Watchmen creator Alan Moore told DC to send his money to Black Lives Matter
Once again, Alan Moore has absolutely no interest in any adaptation of his work, even financially
Alan Moore pretty notoriously wants nothing to do with any adaptation of his comic book work. In fact, he wishes “all the time” that he’d never even written any comic books, he says in a new interview with The Telegraph. He is so enjoying a well-deserved career pivot to traditional publishing that “It does make me wish that I’d maybe gone into writing prose fiction back in the late Seventies.”

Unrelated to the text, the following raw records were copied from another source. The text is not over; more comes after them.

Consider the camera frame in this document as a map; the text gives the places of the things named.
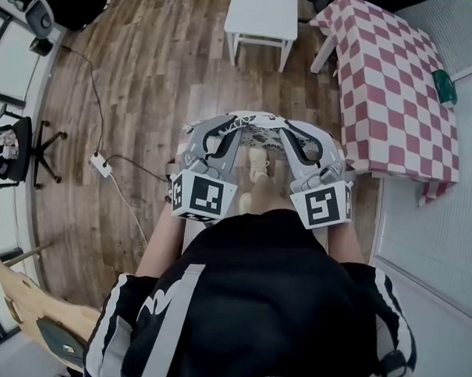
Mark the grey office chair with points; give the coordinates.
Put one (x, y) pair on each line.
(38, 13)

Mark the white black patterned cushion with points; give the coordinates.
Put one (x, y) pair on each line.
(260, 121)

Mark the person's left forearm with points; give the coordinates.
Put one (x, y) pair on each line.
(159, 243)

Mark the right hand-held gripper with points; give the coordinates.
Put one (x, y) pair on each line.
(323, 205)

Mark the black round bin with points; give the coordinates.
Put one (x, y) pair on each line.
(41, 47)

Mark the person's right forearm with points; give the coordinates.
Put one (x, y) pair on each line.
(345, 243)

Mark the white power strip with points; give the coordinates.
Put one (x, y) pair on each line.
(101, 164)

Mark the red white checkered tablecloth table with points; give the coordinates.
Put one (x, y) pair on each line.
(396, 93)

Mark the person's black white-striped shirt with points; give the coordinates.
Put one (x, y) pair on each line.
(254, 302)

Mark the white square side table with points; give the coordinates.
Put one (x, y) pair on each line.
(263, 15)

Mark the person's bare leg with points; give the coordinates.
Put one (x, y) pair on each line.
(265, 197)

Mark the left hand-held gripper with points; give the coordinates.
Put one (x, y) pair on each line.
(198, 196)

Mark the white items on office chair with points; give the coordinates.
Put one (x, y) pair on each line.
(8, 144)

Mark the green packet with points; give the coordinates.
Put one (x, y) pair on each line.
(444, 86)

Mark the black office chair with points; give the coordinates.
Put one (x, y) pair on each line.
(21, 151)

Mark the wooden stick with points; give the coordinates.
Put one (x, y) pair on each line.
(26, 254)

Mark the wooden chair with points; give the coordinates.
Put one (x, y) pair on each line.
(32, 304)

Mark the person's beige shoe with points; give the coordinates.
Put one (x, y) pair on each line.
(257, 163)
(246, 203)

He reportedly lives a humble life in his hometown of Northampton, England, where he has no use for any of the royalty checks coming in for adaptations of Watchmen, The League Of Extraordinary Gentlemen, V For Vendetta, and so on. At one point he’d offered his slice of the profits to the other creatives who worked on the adaptation, but “I no longer wish it to even be shared with them,” he tells The Telegraph. “I don’t really feel, with the recent films, that they have stood by what I assumed were their original principles. So I asked for DC Comics to send all of the money from any future TV series or films to Black Lives Matter.”

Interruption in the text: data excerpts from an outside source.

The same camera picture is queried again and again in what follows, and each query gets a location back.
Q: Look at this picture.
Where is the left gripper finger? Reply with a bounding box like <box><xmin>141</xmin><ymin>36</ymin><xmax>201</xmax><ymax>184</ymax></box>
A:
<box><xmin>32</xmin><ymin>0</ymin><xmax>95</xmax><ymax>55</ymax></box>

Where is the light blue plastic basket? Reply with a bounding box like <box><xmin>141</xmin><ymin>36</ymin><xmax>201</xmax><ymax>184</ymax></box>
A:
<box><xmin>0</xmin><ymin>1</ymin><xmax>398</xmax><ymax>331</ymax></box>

Nowadays Moore writes fiction, side-eyes the comic book industry from afar (“Now they’re called ‘graphic novels’, which sounds sophisticated and you can charge a lot more for them”), and stays home. “I’ve become used to a more virtual world,” says Moore, who along with his wife have health issues that make them more COVID-cautious. “And I’ve kind of forgone public appearances, partly because I’m a bit old and doddery—and, as I get older, as you can see I get more unsightly—but also I was finding at comic conventions I’d talk to people and they were looking at me like they were having some sort of religious experience rather than an ordinary conversation. So I’ve sort of retired into what I probably originally thought a writer’s life was like, where you sit at home and write books.”